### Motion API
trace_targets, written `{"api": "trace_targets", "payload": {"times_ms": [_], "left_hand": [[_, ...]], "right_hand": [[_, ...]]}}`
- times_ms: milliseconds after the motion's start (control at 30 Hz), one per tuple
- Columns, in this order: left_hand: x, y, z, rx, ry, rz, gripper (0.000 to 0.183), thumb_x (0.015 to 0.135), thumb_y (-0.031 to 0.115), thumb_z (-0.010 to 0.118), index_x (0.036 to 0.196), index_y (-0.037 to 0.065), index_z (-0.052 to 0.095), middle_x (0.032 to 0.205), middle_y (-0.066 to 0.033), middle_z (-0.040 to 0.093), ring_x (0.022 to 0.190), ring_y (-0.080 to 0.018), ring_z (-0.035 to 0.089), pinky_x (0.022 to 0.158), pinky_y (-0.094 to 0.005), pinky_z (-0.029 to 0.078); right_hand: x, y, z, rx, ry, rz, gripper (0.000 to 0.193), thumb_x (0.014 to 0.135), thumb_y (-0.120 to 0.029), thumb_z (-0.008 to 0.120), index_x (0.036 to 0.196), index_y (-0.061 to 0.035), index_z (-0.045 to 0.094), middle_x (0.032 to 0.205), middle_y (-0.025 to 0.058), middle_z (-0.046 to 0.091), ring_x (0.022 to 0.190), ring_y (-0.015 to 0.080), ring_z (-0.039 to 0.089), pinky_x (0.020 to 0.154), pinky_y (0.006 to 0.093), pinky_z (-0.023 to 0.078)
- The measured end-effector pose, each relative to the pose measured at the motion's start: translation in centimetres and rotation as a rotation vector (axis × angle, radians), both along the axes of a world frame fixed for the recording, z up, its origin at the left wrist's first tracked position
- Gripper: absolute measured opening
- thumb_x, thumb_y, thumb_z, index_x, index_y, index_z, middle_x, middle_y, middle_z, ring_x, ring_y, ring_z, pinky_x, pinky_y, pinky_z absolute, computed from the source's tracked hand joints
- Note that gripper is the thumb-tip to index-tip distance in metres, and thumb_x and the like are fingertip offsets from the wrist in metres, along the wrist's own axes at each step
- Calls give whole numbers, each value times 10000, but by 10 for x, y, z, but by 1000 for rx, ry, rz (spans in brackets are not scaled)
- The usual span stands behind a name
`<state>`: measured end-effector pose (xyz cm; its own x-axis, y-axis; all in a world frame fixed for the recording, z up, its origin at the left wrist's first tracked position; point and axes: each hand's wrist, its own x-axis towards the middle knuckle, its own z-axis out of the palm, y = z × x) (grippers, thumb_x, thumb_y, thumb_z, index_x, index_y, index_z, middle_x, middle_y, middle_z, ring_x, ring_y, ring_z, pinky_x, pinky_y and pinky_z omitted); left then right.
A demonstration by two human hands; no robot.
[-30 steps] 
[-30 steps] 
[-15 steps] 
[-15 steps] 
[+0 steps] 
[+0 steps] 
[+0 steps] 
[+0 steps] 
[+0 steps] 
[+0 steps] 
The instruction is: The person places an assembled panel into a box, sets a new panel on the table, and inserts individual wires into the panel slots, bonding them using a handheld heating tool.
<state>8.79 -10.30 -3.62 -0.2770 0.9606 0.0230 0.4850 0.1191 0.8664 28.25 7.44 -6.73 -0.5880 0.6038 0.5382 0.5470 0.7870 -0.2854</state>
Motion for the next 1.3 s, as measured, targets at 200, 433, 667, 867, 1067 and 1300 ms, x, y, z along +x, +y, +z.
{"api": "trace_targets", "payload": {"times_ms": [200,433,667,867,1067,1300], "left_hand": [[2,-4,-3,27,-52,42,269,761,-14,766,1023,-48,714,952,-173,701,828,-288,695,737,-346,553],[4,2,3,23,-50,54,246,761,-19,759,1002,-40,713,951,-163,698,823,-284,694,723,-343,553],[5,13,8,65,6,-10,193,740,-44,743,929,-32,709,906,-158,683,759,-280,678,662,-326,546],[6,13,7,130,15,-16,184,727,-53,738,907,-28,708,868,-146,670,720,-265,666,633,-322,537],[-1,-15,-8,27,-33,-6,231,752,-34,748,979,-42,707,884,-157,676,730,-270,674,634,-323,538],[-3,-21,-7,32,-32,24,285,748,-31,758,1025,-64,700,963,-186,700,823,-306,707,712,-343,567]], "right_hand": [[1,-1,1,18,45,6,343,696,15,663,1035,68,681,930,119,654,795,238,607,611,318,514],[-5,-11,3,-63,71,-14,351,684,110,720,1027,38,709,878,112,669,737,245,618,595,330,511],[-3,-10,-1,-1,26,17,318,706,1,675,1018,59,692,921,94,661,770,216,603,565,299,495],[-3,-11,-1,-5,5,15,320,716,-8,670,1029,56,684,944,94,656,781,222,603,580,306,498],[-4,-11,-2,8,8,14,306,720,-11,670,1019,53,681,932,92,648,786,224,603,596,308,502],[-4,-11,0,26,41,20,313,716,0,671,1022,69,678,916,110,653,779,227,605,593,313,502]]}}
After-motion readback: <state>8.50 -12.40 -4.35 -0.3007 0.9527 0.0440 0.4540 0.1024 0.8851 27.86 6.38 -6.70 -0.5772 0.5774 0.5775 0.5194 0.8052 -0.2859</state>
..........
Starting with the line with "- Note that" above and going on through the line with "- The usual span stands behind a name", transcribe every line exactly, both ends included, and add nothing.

- Note that gripper is the thumb-tip to index-tip distance in metres, and thumb_x and the like are fingertip offsets from the wrist in metres, along the wrist's own axes at each step
- Calls give whole numbers, each value times 10000, but by 10 for x, y, z, but by 1000 for rx, ry, rz (spans in brackets are not scaled)
- The usual span stands behind a name

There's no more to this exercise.